Cultivating a home practice means never taking off the student “hat.” As teachers, particularly new teachers, we are vulnerable to getting carried away by the many demands and “hats” of the role. It is easy to get so swept up in teaching that I forget to make time to nurture myself as a student of Yoga. For this reason it is crucial to continue learn at home or with other teachers in your community. This alone establishes a fertile ground of inspiration for the teachings of Yoga to naturally and authentically travel through you to your students, family, friends and colleagues. As Donna Farhi states in her book Teaching Yoga, “In the study of Yoga, the teacher can lead the student only as far as she has gone herself. She can shine the light only into places that she herself has been willing to go.” This is no small task and may take a lifetime to explore. The Yoga Sutras define practice as the ability to remain there (I.13). Thus we come full circle; start where you are and continue to evolve and grow as a student of Yoga. Make it your own and teach what you practice. Students have an uncanny ability to sense ingenuity but when it comes from your heart and first-hand experience you can never go wrong. As teachers we mirror the student’s search for authenticity. We will all undoubtedly fail at times but what is most important is the teacher’s sincere and deep commitment.
Lastly, I feel it worthy to mention the practice of Yoga is not limited to physical postures.

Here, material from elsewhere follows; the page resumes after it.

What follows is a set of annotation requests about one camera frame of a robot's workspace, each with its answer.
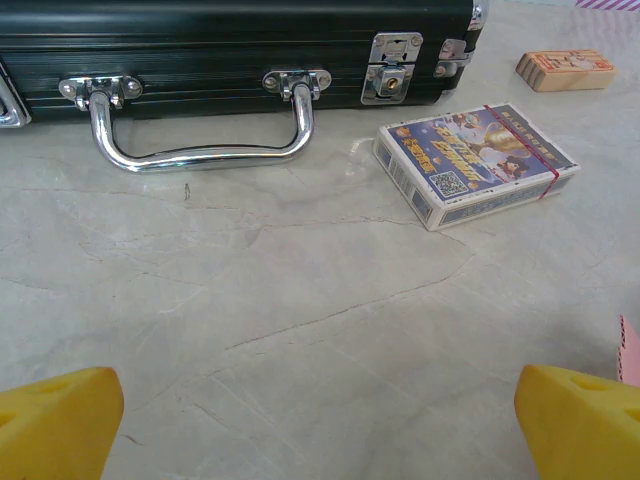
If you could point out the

Your individual work may involve breath awareness, meditation, mantra, reading sacred texts or related books, reflective writing or other creative expressions. If done mindfully, you can be doing Yoga while washing the dishes, walking to work or talking to a loved one. Your practice can blend seamlessly with everyday life and completely transform the way you experience the world.
The place of light within me greets, honors and welcomes the place of light within you. When you are in that place in you and I am in that place in me, we are one. NAMASTE.